Task goal:
Scan each line of the entries below for the word "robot" and count the ones where it appears. The answer is that number alone.

[Data records]
------

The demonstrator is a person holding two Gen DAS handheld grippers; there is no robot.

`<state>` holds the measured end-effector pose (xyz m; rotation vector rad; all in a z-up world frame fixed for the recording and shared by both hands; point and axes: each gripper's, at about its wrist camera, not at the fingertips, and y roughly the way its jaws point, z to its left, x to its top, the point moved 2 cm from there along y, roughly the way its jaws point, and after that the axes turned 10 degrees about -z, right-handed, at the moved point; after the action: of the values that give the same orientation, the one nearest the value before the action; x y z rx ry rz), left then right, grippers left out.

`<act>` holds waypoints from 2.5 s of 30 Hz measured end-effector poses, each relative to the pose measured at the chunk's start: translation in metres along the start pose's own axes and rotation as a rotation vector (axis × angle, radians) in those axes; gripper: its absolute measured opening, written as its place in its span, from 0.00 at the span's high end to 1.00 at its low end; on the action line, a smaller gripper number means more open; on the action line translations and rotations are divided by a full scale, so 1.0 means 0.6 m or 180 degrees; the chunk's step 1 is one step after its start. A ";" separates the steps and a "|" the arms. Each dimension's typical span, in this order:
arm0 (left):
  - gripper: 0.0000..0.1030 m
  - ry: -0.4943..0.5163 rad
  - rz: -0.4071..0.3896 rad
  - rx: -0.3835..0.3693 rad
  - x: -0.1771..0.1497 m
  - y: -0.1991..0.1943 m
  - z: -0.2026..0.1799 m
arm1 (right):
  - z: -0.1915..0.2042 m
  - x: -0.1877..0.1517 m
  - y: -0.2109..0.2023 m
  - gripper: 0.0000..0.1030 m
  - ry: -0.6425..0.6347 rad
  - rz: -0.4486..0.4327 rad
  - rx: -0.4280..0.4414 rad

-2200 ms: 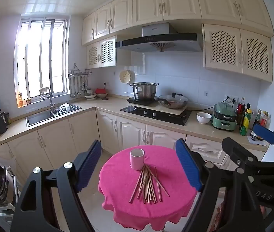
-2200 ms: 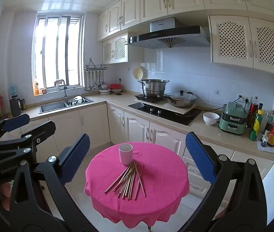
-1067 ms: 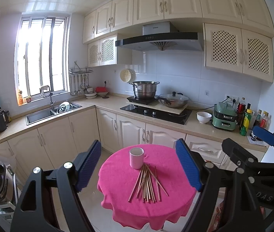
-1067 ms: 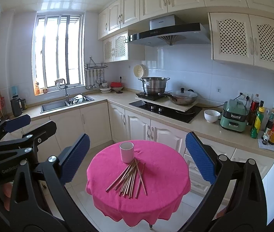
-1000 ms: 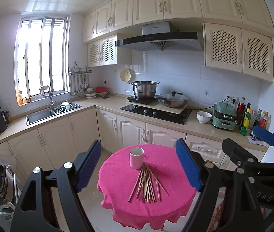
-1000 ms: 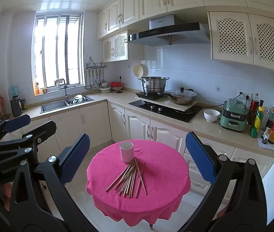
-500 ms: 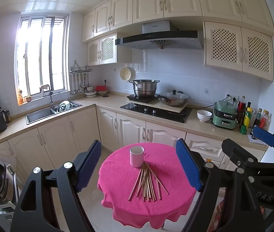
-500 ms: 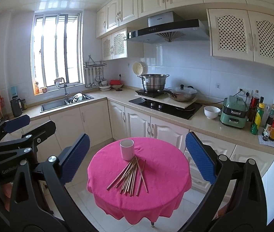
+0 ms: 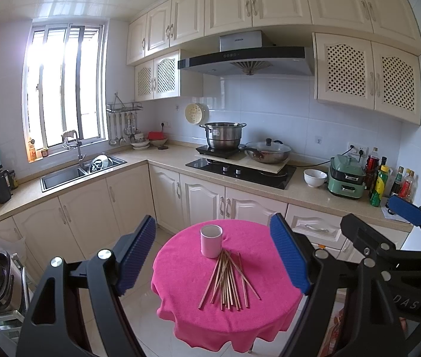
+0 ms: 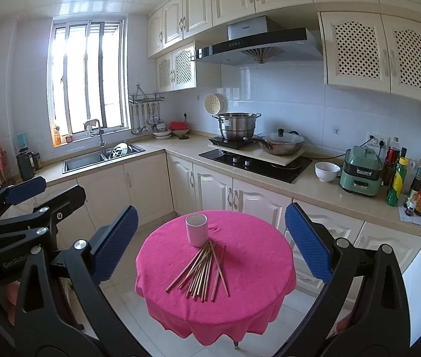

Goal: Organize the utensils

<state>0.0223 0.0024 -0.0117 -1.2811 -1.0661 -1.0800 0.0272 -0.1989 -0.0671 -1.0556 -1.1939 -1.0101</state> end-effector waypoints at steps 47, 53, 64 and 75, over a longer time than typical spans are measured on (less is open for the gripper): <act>0.24 -0.0019 0.0051 0.0011 -0.002 0.005 0.014 | 0.003 -0.006 0.009 0.06 0.0019 0.0070 0.0011; 0.24 -0.0028 0.0052 0.0005 -0.007 0.000 0.018 | 0.008 -0.014 0.000 0.06 0.0020 0.0081 0.0000; 0.24 -0.0039 0.0087 -0.0017 -0.015 -0.004 0.035 | 0.021 -0.017 0.000 0.06 0.0032 0.0126 -0.0003; 0.24 -0.0024 0.0261 -0.0035 -0.029 0.027 0.050 | 0.039 -0.028 0.025 0.06 -0.0019 0.0235 -0.0048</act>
<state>0.0353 0.0326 -0.0313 -1.3271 -1.0060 -1.0211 0.0355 -0.1724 -0.0835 -1.1075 -1.1456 -0.9605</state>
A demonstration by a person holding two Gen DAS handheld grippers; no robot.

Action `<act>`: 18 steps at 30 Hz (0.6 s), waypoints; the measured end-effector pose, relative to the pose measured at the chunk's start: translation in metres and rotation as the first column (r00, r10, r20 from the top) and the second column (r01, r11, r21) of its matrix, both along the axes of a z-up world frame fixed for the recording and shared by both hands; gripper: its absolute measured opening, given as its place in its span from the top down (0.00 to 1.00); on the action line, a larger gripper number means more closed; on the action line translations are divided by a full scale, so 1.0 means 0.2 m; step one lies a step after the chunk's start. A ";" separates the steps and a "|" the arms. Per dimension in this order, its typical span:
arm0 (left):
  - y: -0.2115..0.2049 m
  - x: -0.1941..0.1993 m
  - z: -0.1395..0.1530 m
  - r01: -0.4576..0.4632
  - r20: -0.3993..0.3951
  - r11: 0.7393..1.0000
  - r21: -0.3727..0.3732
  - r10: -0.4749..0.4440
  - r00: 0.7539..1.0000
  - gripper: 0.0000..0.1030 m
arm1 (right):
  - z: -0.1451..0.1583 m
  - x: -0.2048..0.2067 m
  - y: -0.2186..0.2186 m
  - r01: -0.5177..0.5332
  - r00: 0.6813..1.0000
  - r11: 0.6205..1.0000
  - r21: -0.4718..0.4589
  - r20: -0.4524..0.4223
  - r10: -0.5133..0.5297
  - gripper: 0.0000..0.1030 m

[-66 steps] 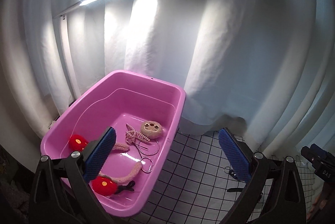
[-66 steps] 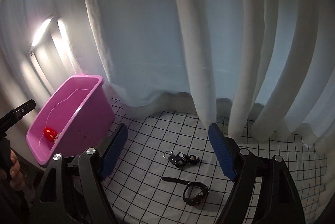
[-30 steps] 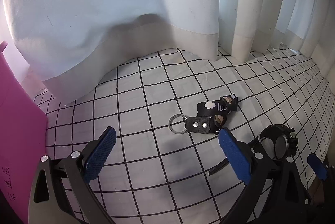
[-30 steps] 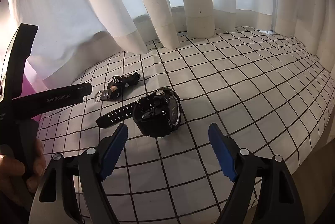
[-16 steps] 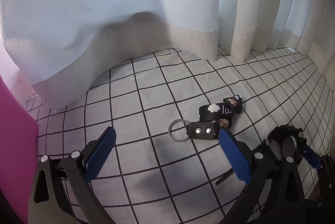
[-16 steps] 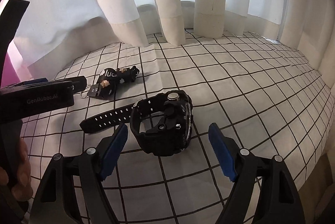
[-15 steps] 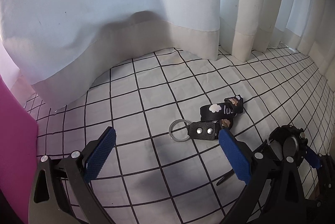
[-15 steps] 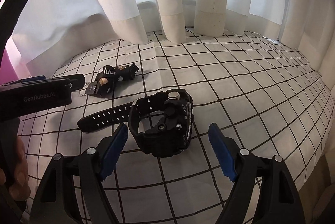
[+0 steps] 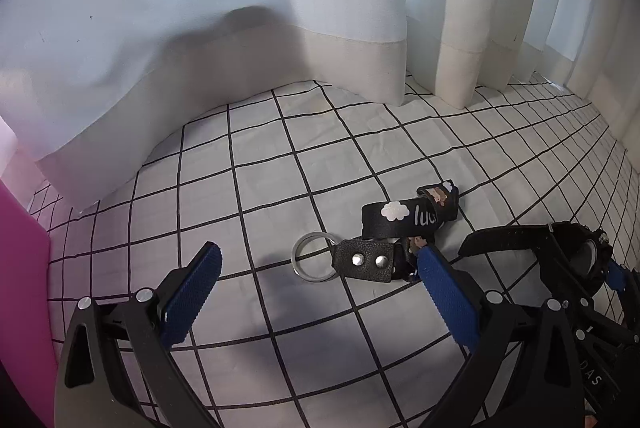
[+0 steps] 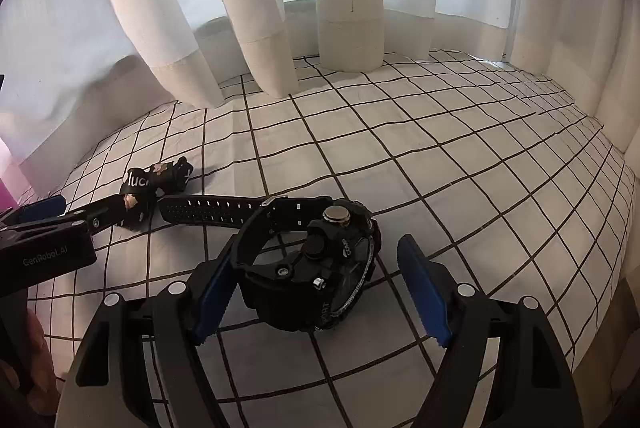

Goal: Organize jewelry
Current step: 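Move the left tool to the black 'luc' keychain strap while the right tool approaches the black wristwatch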

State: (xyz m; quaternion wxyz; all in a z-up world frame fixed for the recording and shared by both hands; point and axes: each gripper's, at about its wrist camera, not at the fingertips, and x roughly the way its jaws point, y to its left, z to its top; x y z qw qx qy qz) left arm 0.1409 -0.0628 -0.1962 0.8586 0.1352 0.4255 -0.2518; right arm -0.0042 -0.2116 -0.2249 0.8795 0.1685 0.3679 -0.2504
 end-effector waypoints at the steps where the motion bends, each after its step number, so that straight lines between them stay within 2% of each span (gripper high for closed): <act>1: -0.01 0.00 0.00 0.002 0.001 1.000 0.004 -0.002 1.000 0.06 | 0.00 0.00 -0.01 0.007 1.000 1.000 -0.005 -0.003 -0.007 0.27; 12: -0.14 -0.02 -0.09 0.015 -0.012 0.999 0.044 -0.015 1.000 0.08 | -0.03 0.00 -0.09 0.023 1.000 0.999 0.024 -0.018 -0.022 0.27; 15: -0.15 -0.02 -0.09 0.016 -0.028 1.000 0.022 -0.015 0.999 0.16 | -0.04 0.01 -0.10 0.017 1.000 0.999 0.038 -0.025 -0.016 0.28; 18: -0.17 -0.03 -0.09 0.017 -0.028 1.000 0.017 -0.017 0.999 0.22 | -0.04 0.02 -0.08 0.001 1.000 1.000 0.028 -0.031 0.000 0.36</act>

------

Answer section:
2